Abstract
Composite tetragonal zirconia (3Y-TZP) sinters with Al2O3 contents of 0, 1, 5, 10 and 15 mol% were obtained from a 3-YSZ powder prepared using the gelatin method, and the influence of alumina addition on the mechanical and electrical properties of the obtained sinters was investigated. Al2O3 was added via two different methods, namely during the preparation of the 3-YSZ powder and via impregnation using an alcohol solution of aluminum nitrate. The obtained green bodies were sintered for 2 h in air at 1773 K. The structure and morphology of the two series of sinters were investigated using XRD and SEM-EDS, their electrical properties were determined using impedance spectroscopy, and their hardness and critical stress intensity factor were measured using the Vickers indentation test. We established that both the amount of alumina and the method used to introduce it into the 3Y-TZP matrix significantly affect the physicochemical properties of the obtained polycrystalline material. The 3-YSZ/10 mol% Al2O3 sinter that had Al2O3 introduced during the preparation of the 3-YSZ powder was found to exhibit the most advantageous mechanical and electrical properties while still having sufficiently low porosity.
Highlights
A solid oxide fuel cell (SOFC) is an electrochemical device that generates electrical energy via the simultaneous oxidation of fuel and reduction of oxygen, both of which are supplied from an external source [1]

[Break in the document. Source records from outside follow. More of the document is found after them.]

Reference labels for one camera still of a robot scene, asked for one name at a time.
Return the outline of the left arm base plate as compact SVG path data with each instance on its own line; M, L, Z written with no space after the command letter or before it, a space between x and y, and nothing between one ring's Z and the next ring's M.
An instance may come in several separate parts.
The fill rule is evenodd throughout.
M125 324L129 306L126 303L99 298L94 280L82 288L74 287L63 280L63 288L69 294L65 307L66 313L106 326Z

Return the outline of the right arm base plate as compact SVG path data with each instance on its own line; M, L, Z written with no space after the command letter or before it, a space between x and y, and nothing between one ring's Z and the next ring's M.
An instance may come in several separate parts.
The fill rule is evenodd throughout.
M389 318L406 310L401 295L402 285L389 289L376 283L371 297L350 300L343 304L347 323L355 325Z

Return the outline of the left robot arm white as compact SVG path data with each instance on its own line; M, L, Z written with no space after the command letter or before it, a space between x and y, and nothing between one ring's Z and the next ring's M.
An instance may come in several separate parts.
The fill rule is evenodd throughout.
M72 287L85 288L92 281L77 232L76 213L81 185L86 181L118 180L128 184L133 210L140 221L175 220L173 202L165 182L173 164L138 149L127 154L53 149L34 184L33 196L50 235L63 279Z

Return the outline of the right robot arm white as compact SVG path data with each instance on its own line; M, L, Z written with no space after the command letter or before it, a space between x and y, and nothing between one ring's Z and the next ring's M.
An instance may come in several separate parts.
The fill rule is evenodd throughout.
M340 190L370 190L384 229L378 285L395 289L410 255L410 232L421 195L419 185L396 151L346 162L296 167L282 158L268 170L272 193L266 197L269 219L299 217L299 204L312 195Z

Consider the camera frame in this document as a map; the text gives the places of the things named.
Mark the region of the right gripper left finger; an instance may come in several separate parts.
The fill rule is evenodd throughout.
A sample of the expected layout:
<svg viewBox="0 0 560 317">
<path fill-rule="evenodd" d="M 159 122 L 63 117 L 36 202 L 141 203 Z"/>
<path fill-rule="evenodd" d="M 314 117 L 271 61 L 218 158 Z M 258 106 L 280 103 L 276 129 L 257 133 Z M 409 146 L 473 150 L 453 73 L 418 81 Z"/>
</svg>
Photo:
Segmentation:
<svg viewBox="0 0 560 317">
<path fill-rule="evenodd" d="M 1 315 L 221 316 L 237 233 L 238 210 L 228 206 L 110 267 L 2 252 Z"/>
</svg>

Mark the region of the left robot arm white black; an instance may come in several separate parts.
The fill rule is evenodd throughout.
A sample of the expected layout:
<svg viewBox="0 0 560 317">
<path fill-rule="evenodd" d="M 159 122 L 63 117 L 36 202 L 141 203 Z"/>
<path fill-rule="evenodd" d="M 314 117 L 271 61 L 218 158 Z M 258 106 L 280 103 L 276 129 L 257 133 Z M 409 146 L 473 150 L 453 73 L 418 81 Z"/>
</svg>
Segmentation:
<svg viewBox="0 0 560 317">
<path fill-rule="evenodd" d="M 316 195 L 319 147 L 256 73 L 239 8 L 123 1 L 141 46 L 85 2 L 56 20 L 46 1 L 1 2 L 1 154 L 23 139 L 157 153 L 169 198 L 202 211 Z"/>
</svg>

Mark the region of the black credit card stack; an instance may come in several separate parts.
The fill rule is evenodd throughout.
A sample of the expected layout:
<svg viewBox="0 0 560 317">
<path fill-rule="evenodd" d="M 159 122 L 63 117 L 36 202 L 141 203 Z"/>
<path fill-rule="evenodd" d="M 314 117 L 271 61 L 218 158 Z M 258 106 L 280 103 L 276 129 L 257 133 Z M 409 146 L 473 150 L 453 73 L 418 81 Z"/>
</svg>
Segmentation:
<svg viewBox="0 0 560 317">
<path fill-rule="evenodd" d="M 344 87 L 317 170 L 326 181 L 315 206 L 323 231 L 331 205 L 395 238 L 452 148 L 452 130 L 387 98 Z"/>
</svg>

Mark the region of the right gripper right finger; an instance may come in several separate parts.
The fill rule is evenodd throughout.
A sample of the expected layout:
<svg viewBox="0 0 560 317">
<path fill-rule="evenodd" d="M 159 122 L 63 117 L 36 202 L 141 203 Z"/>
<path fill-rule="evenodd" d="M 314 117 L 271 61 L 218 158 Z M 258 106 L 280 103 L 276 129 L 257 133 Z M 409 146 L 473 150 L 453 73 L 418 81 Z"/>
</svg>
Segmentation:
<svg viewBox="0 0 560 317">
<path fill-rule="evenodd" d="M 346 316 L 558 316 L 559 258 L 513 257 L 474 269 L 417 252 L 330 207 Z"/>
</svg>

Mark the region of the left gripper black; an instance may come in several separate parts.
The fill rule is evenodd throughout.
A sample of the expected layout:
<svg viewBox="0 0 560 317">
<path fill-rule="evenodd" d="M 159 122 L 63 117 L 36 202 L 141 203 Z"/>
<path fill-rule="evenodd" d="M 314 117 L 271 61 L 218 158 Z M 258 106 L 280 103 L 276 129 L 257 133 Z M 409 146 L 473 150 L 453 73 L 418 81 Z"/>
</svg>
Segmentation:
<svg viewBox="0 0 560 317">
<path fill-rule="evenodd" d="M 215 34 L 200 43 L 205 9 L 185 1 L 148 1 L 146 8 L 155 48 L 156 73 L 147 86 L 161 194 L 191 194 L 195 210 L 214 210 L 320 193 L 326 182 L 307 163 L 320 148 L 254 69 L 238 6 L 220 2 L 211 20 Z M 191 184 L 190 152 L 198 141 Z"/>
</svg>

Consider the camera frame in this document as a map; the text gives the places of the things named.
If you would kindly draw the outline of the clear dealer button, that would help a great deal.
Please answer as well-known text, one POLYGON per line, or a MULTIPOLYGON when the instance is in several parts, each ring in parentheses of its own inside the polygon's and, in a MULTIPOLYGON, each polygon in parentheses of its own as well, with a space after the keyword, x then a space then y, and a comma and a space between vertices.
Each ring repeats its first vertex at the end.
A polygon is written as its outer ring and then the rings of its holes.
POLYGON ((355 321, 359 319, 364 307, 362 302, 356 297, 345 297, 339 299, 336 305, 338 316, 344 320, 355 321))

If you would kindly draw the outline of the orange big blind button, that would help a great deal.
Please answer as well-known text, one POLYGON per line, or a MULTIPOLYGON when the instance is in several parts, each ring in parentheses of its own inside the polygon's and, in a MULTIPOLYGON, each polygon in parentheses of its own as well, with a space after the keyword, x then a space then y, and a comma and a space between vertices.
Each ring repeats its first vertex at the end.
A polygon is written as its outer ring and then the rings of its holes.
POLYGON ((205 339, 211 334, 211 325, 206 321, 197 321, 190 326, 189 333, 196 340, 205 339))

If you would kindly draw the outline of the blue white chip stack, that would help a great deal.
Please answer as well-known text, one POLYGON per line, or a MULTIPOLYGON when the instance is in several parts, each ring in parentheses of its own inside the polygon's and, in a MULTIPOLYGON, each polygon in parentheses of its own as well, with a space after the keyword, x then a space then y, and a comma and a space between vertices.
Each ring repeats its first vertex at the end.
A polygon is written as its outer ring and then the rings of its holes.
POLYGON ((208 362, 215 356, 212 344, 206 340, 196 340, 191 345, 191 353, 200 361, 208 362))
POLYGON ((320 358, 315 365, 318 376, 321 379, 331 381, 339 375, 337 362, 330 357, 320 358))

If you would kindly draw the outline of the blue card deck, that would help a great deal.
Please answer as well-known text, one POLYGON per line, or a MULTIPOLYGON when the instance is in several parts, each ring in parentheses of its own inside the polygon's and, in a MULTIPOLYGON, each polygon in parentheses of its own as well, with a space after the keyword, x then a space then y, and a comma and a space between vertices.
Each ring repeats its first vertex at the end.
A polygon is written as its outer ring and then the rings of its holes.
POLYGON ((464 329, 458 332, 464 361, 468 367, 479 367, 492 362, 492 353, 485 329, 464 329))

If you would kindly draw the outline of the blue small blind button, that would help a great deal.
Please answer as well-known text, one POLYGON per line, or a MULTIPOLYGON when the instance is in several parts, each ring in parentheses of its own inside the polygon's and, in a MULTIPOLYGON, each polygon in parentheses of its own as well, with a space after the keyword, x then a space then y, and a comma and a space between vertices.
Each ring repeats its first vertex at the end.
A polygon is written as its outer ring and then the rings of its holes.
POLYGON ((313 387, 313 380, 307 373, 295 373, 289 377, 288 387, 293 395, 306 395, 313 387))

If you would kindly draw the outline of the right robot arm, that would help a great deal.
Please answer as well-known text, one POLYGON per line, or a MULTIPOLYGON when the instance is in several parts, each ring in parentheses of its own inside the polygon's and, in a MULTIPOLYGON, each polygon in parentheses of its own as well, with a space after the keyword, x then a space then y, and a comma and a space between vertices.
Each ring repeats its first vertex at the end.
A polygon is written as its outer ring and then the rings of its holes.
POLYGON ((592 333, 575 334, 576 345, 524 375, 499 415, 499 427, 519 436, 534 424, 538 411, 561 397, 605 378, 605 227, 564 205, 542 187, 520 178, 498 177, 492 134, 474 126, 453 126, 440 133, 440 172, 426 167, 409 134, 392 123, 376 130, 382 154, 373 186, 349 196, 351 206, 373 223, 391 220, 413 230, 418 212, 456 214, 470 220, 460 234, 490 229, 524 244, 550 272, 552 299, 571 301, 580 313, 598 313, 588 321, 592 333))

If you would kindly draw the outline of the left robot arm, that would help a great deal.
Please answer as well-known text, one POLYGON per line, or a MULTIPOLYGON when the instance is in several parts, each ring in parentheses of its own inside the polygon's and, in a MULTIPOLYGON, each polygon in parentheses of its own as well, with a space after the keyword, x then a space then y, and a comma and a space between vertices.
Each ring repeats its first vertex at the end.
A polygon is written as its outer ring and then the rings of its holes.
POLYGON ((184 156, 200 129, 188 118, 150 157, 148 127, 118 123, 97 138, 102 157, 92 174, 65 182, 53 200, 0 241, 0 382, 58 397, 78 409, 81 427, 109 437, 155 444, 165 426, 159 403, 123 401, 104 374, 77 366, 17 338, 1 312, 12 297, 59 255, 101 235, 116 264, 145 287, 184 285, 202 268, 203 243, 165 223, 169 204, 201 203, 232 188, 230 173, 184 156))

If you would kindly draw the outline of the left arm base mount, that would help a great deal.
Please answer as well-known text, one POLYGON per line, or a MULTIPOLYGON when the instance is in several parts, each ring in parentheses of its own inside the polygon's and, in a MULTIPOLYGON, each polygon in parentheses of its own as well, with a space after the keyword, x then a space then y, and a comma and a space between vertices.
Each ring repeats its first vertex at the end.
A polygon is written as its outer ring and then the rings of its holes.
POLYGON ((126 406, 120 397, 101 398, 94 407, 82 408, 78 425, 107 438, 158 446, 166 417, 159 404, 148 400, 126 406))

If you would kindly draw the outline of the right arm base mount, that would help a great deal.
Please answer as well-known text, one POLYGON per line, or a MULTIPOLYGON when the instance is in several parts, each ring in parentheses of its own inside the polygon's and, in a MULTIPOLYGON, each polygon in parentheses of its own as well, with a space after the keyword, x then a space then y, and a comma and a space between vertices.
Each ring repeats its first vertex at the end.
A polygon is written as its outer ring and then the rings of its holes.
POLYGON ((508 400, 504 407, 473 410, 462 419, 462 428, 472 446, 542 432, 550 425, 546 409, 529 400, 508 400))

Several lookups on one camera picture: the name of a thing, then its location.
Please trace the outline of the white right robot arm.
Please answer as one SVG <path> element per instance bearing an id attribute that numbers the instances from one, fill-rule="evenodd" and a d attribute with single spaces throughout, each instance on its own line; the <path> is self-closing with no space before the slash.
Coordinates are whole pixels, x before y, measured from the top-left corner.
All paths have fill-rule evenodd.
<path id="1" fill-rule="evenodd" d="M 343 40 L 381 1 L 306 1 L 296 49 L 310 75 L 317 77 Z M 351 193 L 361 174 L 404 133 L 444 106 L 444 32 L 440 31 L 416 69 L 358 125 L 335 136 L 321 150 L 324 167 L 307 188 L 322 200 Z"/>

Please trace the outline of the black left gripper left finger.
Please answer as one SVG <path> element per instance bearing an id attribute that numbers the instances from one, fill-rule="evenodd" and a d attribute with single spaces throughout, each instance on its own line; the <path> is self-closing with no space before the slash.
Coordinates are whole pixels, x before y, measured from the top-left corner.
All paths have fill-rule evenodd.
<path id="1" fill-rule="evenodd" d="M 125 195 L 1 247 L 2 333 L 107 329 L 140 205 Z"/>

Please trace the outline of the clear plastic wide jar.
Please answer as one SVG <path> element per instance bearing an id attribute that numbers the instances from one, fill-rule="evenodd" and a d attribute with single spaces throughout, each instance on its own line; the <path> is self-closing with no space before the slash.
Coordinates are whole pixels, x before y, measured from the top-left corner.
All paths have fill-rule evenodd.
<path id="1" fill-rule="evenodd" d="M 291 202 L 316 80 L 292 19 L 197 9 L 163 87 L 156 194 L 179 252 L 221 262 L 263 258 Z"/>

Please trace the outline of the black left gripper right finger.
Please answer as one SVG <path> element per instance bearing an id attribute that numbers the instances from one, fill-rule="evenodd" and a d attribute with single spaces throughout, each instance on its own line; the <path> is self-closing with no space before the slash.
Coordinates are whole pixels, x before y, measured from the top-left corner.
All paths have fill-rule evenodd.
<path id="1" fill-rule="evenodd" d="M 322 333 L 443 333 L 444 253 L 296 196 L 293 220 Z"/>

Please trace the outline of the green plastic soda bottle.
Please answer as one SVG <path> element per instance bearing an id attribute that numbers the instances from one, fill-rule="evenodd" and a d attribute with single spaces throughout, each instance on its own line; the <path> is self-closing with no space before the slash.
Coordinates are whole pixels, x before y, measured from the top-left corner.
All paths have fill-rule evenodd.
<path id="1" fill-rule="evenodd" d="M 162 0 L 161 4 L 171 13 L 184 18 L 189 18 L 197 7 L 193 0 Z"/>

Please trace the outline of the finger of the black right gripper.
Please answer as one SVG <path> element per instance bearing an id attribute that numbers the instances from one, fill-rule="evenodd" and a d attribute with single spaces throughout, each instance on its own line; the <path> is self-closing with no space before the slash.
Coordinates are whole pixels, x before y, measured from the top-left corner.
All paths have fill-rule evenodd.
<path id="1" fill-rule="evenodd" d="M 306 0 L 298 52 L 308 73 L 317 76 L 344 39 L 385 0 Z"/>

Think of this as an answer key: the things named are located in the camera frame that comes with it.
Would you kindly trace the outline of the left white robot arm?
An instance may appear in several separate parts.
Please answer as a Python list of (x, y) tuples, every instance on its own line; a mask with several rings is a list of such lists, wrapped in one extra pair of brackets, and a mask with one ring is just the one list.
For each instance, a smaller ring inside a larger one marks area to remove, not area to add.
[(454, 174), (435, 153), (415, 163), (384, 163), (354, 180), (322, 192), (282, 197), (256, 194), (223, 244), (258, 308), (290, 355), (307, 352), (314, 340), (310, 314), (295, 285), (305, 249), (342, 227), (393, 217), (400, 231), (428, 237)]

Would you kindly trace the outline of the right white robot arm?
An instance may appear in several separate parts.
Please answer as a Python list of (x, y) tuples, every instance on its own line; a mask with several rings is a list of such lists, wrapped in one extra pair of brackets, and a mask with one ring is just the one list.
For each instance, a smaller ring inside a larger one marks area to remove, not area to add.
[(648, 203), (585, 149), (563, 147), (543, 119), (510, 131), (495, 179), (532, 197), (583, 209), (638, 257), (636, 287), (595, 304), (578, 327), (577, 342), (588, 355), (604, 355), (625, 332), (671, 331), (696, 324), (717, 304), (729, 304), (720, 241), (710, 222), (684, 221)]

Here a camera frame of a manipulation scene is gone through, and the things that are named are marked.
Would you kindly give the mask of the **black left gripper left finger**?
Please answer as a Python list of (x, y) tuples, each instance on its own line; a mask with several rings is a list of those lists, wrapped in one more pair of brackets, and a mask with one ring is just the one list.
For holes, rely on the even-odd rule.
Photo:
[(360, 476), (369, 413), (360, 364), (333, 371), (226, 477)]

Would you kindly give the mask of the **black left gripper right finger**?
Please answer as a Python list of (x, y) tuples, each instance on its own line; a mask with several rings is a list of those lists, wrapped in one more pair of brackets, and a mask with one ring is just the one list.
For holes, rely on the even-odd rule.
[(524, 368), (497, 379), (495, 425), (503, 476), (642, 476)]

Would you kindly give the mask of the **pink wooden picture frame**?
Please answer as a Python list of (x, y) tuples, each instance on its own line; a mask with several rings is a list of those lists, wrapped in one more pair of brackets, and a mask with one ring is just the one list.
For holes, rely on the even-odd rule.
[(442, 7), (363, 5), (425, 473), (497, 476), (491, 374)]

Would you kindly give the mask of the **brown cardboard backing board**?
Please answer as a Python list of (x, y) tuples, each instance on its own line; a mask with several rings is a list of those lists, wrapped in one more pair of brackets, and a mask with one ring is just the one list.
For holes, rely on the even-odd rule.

Zirconia (3-YSZ) powder stabilized with 3 mol% of yttria with nano-sized crystallites containing both tetragonal and monoclinic phases was obtained via the gelatin method and calcinated
This powder was shown to be suitable for the preparation of dense 3Y-TZP/Al2O3 composite sinters with different amounts of Al2O3 (1, 5, 10 and 15 mol%) added either during the preparation of the 3-YSZ powder or via impregnation using an alcohol solution of aluminum nitrate
Summary
A solid oxide fuel cell (SOFC) is an electrochemical device that generates electrical energy via the simultaneous oxidation of fuel and reduction of oxygen, both of which are supplied from an external source [1]. Namely batteries [2], solid oxide fuels do not need to have energy stored in them before generating current, and their operating time is not reduced in the same manner. Since the operating conditions of SOFCs are rather harsh and involve high temperatures and an oxidizingreducing medium in the work space of both the cathode and the anode, the applied electrolyte materials must meet a number of strict technical and technological requirements. Most importantly, they need to exhibit high ionic conductivity (in excess of 10−2 S·cm−1) with no electronic conductivity component. They must have considerable thermochemical stability and low porosity and, gas-tightness and high mechanical strength [1,5,6]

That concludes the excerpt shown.